There’s no Latin word for Robot
I’m all for automation, especially when it comes to the boring stuff. As awesome as the automation routines we have for that are, I still see people messing it up.
Right now, there’s no Clippy/HAL mashup glaring at you, telling you that what you’re doing is a bad idea.
You wanna take one log backup a day right after your full backup? Done.
You wanna rebuild and then reorg and then update stats for every index? Say no more.
You wanna set your database to single user mode to take a full backup? Okie dokie.
You wanna stop taking log backups between 8pm and 8am? No worries.
And, hey, you wanna set all this up to run without warnings or notifications for failures, long running processes, or the dreaded TOO FAST process? I’m not your mom! G’head, slugger.
(Ask me about when a three hour import process started taking 3 seconds next time you see me.)
Most of our client engagements start off with us running our free scripts to dig in on a health check.
As part of the process, we look at maintenance tasks. At a pretty good rate, we’ll see that something important is failing, with backups being the most common.
There are some common reasons for this, too:
- Drive filled up
- SAN guy changed a path
- Permissions got hosed
The important thing here: no one was aware of it.
Automation is great, but it’s only as reliable as its monitoring.
Set it and forget it
The trouble I find with most automated processes is that no one is checking in on them.
The automation layer, thankfully, rescues you from having to wake up every X minutes to take a log backup, stay up until midnight to take a full backup, etc. These are all noble ends.

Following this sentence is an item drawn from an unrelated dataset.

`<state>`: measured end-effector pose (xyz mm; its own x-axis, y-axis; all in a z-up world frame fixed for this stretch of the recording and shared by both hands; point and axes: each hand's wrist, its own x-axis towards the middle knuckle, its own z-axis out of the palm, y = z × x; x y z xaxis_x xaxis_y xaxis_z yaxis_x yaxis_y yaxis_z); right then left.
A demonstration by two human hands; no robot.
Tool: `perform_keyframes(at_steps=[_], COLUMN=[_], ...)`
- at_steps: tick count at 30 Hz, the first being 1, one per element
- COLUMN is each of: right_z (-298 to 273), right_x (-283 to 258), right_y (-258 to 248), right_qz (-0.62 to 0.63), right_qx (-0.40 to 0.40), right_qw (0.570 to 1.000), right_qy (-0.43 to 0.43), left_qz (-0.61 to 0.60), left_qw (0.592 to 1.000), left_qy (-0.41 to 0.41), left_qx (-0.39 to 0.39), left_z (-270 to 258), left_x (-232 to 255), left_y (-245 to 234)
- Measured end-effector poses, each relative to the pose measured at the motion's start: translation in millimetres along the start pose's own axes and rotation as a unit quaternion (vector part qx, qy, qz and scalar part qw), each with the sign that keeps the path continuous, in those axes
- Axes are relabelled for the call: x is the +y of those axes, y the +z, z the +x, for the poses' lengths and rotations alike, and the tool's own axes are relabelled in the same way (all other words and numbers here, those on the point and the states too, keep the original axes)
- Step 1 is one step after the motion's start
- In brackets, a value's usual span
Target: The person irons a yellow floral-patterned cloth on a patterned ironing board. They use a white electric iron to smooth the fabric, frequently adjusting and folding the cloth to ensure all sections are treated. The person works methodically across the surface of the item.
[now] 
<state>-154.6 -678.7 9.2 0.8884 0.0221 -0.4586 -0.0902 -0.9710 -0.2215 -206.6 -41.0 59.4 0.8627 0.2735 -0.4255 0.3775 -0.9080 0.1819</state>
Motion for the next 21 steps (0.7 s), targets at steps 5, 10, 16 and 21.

But you do need to verify that automation is working as expected once in a while.
The first thing you want to know about are failures. This is easy enough in SQL Server by setting up job failure emails.
“Stats updates failed with something about dbo.Sort and tempdb, and we got alerts that the T drive is down to 46K of disk space.”
The second thing you want to know about is if a job has been running longer than usual.
“Say, why’s CHECKDB running for 8 hours? Usually it’s done in three.”
The third thing you want to know about is it jobs are finishing much more quickly than usual
“Did one of you forget to change that PRINT to an EXEC in dev?”
Which brings us to performance
I still haven’t gotten much of an answer to “what if performance was never good?”
SQL Server’s missing index requests are plain daffy sometimes. Without looking at the source code, I’m willing to wager that those (or some DTA-ish mechanism) is behind the A/B testing that goes on in Azure.
The automated tuning mechanism in general will only give you the best of all potentially bad plans.
Batch mode memory grant feedback will give up if it can’t find a middle ground (and currently requires ColumnStore to work)
Batch mode adaptive joins require… well, a join. You don’t even need one of those to make parameter sniffing happen.
I look forward to the day when there’s a process that will explore neat indexing tricks, query rewrites, temp tables, computed columns, and expanded SARGability, but that’s a long way off.
If you told me I could close SSMS today because there were no problems left to solve, I’d happily go do something else.
It’s not me, it’s you
When people talk about <insert role here> being dead, they often mean that the kind of <insert role here> they were is dead.
It says more about them than it does about you and the job you do.